Line by line, set down all the data below exactly, omitting any picture.

_GIVEN INFORMATION_
↓

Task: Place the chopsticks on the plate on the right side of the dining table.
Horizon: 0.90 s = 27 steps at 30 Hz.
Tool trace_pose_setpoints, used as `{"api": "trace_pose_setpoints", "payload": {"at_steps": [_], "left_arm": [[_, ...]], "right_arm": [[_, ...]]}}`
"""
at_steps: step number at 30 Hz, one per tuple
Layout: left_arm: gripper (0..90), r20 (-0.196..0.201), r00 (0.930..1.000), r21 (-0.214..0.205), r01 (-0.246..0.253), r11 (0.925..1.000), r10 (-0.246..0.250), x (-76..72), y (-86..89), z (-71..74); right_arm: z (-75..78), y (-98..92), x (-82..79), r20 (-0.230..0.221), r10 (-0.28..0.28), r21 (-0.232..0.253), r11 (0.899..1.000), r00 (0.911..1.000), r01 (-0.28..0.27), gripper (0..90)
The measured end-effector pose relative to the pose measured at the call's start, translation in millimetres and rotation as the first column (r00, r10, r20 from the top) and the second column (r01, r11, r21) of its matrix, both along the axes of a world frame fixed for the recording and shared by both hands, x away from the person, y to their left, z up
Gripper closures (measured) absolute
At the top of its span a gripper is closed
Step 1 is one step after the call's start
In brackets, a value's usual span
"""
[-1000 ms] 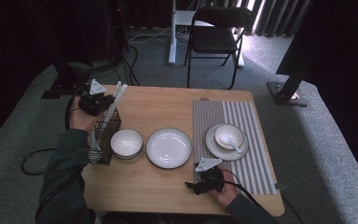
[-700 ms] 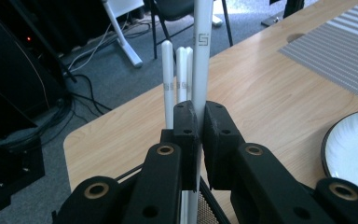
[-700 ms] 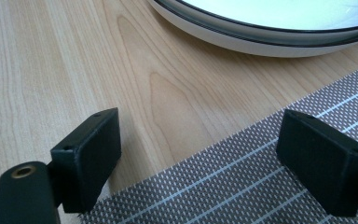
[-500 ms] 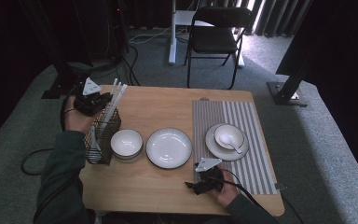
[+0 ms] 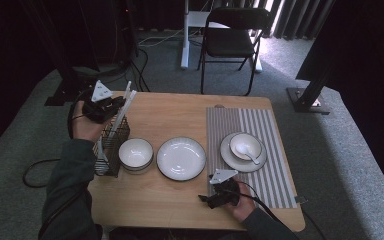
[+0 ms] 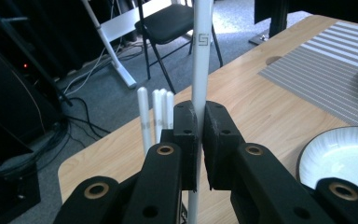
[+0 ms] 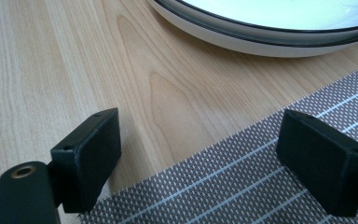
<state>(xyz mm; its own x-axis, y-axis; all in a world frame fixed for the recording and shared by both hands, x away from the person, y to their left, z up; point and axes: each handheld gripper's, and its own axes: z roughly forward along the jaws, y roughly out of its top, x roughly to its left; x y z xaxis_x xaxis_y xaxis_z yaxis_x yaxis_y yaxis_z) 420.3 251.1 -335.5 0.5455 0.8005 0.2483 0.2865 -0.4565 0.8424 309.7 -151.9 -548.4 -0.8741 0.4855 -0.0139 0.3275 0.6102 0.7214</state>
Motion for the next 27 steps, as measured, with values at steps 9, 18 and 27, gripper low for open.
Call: {"api": "trace_pose_setpoints", "payload": {"at_steps": [9, 18, 27], "left_arm": [[84.9, 0.024, 0.9996, -0.004, 0.015, 0.9999, -0.014, -3.1, -7.1, 8.3], [84.8, 0.043, 0.9987, 0.002, 0.026, 0.9997, -0.026, -6.1, -11.7, 18.3], [84.8, 0.061, 0.9972, -0.002, 0.043, 0.9991, -0.043, -7.4, -18.2, 25.1]], "right_arm": [[0.0, 0.0, 0.0, 0.000, 0.000, 0.000, 1.000, 1.0000, 0.000, 13.5], [0.0, 0.0, 0.1, 0.001, 0.000, 0.001, 1.000, 1.0000, 0.000, 13.6], [0.0, 0.0, 0.2, 0.001, 0.000, 0.001, 1.000, 1.0000, 0.000, 13.5]]}}
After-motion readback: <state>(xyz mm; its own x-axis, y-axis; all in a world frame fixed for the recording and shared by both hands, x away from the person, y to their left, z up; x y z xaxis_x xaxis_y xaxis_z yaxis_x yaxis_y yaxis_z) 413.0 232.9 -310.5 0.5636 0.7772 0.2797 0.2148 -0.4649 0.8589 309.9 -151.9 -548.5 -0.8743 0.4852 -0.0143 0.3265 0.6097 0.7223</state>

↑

_RESULT OF THIS TASK_
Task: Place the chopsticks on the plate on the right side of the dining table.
Horizon: 0.90 s = 27 steps at 30 Hz.
Tool trace_pose_setpoints, used as `{"api": "trace_pose_setpoints", "payload": {"at_steps": [_], "left_arm": [[_, ...]], "right_arm": [[_, ...]]}}`
"""
at_steps: step number at 30 Hz, one per tuple
Layout: left_arm: gripper (0..90), r20 (-0.196..0.201), r00 (0.930..1.000), r21 (-0.214..0.205), r01 (-0.246..0.253), r11 (0.925..1.000), r10 (-0.246..0.250), x (-76..72), y (-86..89), z (-71..74); right_arm: z (-75..78), y (-98..92), x (-82..79), r20 (-0.230..0.221), r10 (-0.28..0.28), r21 (-0.232..0.253), r11 (0.899..1.000), r00 (0.911..1.000), r01 (-0.28..0.27), gripper (0..90)
The measured end-effector pose relative to the pose measured at the call's start, translation in millimetres and rotation as the first column (r00, r10, r20 from the top) and the second column (r01, r11, r21) of its matrix, both along the axes of a world frame fixed for the recording and shared by both hands, x away from the person, y to their left, z up
Gripper closures (measured) absolute
At the top of its span a gripper is closed
Step 1 is one step after the call's start
In brackets, a value's usual span
"""
[-1000 ms] 
[-700 ms] 
[-700 ms] 
[-500 ms] 
[+0 ms] 
[+0 ms] 
[+0 ms] 
<state>(xyz mm; its own x-axis, y-axis; all in a world frame fixed for the recording and shared by both hands, x away from the person, y to their left, z up; point and axes: each handheld gripper's, and its own axes: z roughly forward along the jaws, y roughly out of its top, x roughly to its left; x y z xaxis_x xaxis_y xaxis_z yaxis_x yaxis_y yaxis_z) 420.3 251.1 -335.5 0.5455 0.8005 0.2483 0.2865 -0.4565 0.8424 309.7 -151.9 -548.4 -0.8741 0.4855 -0.0139 0.3275 0.6102 0.7214</state>
Motion for the next 27 steps, as measured, with values at steps 9, 18 and 27, gripper low for open.
Call: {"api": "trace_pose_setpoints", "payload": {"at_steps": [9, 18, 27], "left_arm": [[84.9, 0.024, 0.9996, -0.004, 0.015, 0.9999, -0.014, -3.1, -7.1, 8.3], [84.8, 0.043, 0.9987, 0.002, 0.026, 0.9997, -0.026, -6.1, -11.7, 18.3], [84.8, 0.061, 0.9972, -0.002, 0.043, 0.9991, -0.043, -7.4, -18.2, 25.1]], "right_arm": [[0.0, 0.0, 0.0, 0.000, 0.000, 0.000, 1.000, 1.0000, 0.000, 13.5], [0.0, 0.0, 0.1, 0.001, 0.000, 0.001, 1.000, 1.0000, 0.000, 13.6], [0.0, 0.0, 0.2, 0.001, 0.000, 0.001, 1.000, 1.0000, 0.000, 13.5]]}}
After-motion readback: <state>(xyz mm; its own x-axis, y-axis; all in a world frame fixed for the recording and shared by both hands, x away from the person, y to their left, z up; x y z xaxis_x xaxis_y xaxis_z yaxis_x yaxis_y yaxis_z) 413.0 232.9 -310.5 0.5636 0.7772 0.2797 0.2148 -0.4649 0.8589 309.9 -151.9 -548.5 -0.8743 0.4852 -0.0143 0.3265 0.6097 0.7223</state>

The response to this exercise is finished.